* WHAT IS BEING ASKED *
Give back the lines of the records exactly, starting at the first and ending at the one with "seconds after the".

(Saved entries)
######

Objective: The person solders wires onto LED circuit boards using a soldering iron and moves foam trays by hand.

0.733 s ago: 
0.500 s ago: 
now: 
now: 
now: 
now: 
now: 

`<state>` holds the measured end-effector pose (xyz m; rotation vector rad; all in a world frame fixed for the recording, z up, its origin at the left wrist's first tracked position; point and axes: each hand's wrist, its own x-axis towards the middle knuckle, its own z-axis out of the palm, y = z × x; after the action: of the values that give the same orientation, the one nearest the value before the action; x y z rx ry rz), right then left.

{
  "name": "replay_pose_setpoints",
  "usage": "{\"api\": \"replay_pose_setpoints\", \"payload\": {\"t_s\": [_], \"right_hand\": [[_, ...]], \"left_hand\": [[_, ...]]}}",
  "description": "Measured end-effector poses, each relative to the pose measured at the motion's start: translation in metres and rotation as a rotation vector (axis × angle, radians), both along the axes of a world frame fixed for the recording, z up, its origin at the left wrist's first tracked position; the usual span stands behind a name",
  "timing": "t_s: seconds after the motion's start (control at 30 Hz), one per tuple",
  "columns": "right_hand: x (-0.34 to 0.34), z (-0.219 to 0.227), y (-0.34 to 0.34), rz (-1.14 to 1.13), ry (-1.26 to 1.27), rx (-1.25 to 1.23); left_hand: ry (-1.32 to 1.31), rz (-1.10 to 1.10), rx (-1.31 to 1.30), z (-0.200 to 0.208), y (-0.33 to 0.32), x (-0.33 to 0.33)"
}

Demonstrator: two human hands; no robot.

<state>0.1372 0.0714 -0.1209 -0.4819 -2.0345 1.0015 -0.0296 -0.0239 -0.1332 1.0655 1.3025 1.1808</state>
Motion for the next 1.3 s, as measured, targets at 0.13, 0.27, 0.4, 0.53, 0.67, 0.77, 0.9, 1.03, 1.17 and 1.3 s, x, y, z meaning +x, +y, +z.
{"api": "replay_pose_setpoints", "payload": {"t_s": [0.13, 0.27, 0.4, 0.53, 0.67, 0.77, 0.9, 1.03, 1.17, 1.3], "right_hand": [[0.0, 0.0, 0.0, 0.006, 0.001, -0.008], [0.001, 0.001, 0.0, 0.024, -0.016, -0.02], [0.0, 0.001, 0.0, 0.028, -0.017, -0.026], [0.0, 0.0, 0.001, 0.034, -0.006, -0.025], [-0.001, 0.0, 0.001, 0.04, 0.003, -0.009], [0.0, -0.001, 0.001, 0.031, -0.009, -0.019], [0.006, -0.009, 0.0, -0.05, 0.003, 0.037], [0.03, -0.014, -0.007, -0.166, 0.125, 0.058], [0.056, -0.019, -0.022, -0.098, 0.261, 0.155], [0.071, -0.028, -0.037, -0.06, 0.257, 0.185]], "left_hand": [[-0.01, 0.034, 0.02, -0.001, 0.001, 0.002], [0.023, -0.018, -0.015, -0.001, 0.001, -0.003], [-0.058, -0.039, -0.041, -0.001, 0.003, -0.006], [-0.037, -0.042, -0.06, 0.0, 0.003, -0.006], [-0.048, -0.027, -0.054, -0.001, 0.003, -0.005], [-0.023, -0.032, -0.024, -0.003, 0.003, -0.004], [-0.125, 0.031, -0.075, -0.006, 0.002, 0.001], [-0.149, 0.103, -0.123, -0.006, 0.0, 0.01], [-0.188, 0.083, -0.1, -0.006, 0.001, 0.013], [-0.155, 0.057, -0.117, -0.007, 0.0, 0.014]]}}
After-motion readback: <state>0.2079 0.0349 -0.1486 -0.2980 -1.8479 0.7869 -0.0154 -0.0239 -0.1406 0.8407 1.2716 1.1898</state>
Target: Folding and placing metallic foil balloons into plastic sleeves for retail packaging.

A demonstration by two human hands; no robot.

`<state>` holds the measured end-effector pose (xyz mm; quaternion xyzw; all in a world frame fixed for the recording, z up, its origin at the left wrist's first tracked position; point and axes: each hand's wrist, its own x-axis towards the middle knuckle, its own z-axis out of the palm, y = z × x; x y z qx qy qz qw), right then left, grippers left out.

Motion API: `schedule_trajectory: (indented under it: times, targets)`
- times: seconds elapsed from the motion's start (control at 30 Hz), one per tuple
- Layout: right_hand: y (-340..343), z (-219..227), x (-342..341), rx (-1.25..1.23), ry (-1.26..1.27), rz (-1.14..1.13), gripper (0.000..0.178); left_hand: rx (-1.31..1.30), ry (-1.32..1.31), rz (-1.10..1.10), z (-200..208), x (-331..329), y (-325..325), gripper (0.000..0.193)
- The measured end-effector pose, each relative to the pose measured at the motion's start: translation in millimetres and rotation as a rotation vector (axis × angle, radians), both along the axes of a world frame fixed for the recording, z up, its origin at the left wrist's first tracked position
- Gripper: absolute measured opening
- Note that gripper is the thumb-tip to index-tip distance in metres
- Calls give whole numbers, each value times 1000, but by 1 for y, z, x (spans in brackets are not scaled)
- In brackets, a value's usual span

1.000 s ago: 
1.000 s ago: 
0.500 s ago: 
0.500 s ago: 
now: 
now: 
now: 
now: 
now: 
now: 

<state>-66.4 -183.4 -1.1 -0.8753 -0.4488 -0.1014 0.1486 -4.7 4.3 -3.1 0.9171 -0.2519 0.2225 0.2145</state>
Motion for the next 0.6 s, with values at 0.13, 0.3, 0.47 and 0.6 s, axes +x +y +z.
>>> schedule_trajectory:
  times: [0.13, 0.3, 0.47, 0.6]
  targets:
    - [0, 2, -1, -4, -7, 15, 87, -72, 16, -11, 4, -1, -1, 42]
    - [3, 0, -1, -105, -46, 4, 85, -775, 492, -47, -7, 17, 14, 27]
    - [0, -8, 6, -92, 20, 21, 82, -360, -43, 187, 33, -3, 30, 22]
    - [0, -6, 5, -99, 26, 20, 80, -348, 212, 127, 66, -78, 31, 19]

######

* RESULT FOR THIS TASK *
Objective: The person solders wires onto LED circuit boards using a soldering iron and moves foam trays by hand.

0.733 s ago: 
0.500 s ago: 
now: 
now: 
now: 
now: 
now: 

`<state>` holds the measured end-effector pose (xyz m; rotation vector rad; all in a world frame fixed for the recording, z up, its origin at the left wrist's first tracked position; point and axes: each hand's wrist, its own x-axis towards the middle knuckle, its own z-axis out of the palm, y = z × x; after the action: of the values that give the same orientation, the one nearest the value before the action; x y z rx ry rz), right then left.

{
  "name": "replay_pose_setpoints",
  "usage": "{\"api\": \"replay_pose_setpoints\", \"payload\": {\"t_s\": [_], \"right_hand\": [[_, ...]], \"left_hand\": [[_, ...]]}}",
  "description": "Measured end-effector poses, each relative to the pose measured at the motion's start: translation in metres and rotation as a rotation vector (axis × angle, radians), both along the axes of a world frame fixed for the recording, z up, its origin at the left wrist's first tracked position; the usual span stands behind a name",
  "timing": "t_s: seconds after the motion's start (control at 30 Hz), one per tuple",

For this exercise, nothing more remains to be given.